■ Work to complete: Your answer should be the line containing "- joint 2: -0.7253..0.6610" and each line after it through the end of the data below, repeated exactly.
--------------------------------------------------
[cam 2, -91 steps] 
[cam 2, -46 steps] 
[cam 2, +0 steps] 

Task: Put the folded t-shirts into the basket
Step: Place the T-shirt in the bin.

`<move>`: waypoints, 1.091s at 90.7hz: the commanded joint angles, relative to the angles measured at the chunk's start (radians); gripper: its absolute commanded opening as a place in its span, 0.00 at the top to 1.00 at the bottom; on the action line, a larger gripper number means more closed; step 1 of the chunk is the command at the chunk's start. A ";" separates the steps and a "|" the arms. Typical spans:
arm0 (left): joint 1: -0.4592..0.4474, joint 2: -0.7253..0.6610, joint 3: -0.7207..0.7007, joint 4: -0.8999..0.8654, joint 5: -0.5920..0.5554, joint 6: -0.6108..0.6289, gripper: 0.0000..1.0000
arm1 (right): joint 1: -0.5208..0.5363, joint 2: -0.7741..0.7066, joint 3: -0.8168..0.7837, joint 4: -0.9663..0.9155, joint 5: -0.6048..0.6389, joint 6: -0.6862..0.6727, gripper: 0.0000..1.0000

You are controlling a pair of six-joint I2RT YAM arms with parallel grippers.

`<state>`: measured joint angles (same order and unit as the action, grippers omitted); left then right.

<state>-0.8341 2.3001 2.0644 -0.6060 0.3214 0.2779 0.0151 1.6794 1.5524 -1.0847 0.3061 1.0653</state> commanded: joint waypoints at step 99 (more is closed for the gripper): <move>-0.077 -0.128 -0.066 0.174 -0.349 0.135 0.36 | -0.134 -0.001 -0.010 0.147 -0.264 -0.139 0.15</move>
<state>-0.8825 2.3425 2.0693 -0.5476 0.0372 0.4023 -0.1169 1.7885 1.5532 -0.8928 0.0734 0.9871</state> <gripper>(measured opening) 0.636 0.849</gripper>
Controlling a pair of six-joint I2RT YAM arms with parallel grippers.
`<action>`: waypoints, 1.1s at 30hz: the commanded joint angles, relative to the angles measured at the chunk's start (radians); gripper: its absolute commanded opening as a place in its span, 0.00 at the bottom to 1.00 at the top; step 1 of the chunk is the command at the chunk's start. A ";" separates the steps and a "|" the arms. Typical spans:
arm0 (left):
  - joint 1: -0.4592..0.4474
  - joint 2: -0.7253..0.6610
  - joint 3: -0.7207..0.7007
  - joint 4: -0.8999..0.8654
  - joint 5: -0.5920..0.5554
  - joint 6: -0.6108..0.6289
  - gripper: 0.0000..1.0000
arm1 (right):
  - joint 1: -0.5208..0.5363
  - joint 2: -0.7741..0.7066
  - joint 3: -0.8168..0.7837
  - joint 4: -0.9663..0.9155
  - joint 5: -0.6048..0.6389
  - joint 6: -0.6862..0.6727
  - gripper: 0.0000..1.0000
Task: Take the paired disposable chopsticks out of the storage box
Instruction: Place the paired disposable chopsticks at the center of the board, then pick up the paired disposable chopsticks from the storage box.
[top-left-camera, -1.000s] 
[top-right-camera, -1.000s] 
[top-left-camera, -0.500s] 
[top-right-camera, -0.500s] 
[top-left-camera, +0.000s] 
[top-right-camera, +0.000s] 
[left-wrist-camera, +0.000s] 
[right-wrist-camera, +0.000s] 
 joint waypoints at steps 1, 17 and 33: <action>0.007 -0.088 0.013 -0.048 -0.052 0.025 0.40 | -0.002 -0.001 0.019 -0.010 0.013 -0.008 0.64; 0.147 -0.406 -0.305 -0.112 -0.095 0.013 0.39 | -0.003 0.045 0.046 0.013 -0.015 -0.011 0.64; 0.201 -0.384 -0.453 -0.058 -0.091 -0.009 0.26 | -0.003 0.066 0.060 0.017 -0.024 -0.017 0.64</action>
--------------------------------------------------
■ Reply to the task:
  - joint 2: -0.7253..0.6610
  - joint 3: -0.7207..0.7007
  - joint 4: -0.8999..0.8654
  - joint 5: -0.5920..0.5554
  - joint 6: -0.6108..0.6289
  - gripper: 0.0000..1.0000
arm1 (right):
  - joint 1: -0.5208..0.5363
  - joint 2: -0.7741..0.7066
  - joint 3: -0.8168..0.7837
  - joint 4: -0.9663..0.9155
  - joint 5: -0.6048..0.6389
  - joint 6: -0.6862..0.6727
  - gripper: 0.0000..1.0000
Task: Take the paired disposable chopsticks out of the storage box
Instruction: Place the paired disposable chopsticks at the center of the board, then pick up the paired disposable chopsticks from the storage box.
[top-left-camera, -1.000s] 
[top-right-camera, -1.000s] 
[top-left-camera, -0.500s] 
[top-right-camera, -0.500s] 
[top-left-camera, +0.000s] 
[top-right-camera, +0.000s] 
[left-wrist-camera, +0.000s] 
[right-wrist-camera, +0.000s] 
 joint waypoints at steps 1, 17 and 33: <action>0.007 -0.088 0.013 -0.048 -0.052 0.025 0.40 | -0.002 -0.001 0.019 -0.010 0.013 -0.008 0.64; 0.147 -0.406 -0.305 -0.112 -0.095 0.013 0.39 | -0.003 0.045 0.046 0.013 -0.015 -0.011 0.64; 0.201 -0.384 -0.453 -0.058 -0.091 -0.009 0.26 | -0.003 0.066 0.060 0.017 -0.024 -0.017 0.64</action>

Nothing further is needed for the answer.